Problem description: Would you please copy every line below that includes the string "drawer"?

Dataset section:
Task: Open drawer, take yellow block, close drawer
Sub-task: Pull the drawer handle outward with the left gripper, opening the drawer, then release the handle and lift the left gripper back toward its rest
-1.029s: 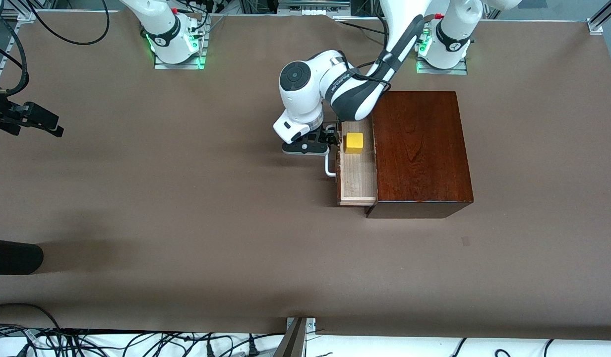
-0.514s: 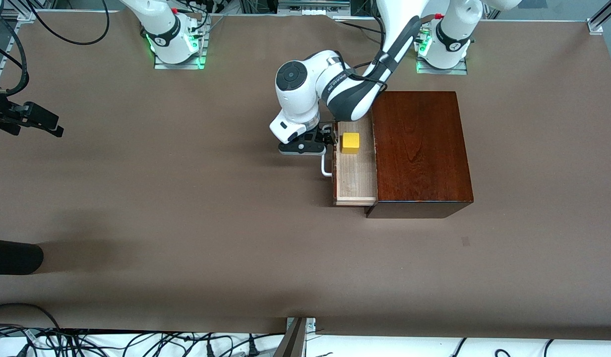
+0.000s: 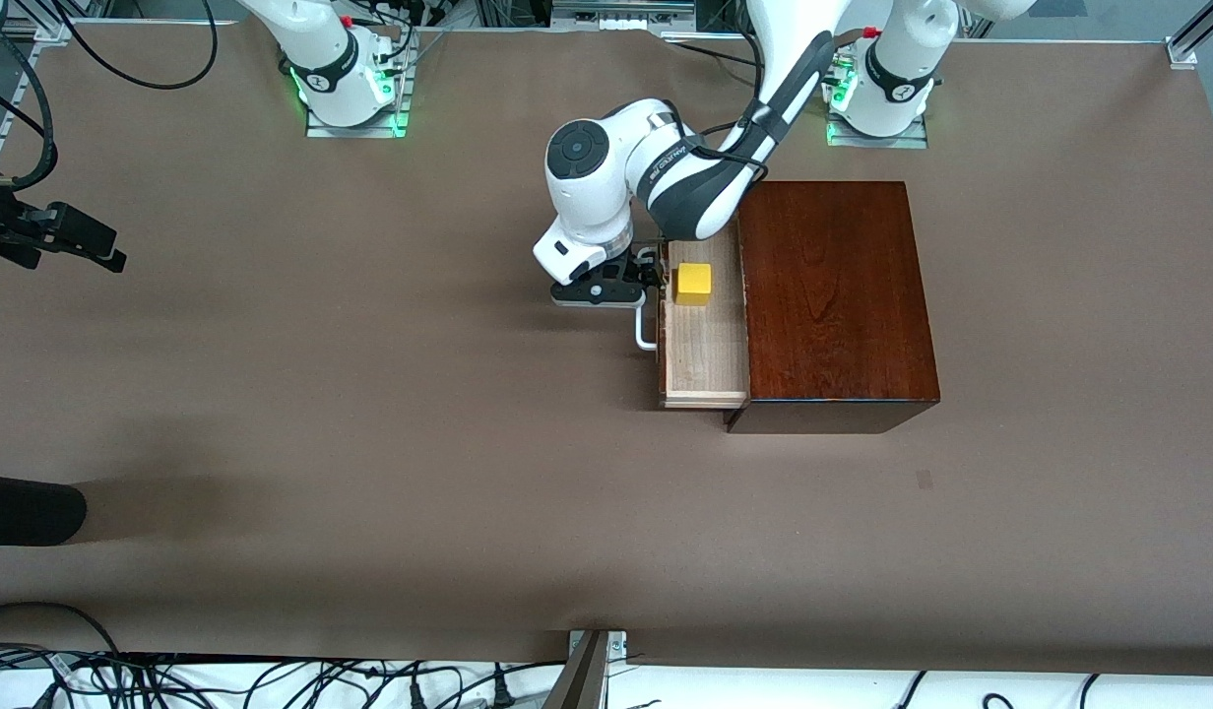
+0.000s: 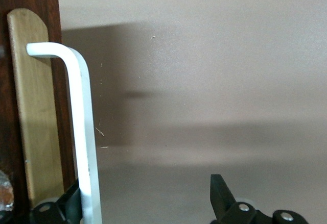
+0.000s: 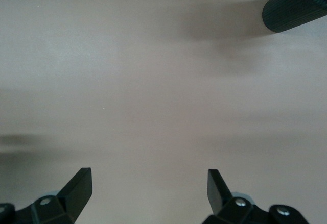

Answer box:
Task: Open drawer, take yellow block, close drawer
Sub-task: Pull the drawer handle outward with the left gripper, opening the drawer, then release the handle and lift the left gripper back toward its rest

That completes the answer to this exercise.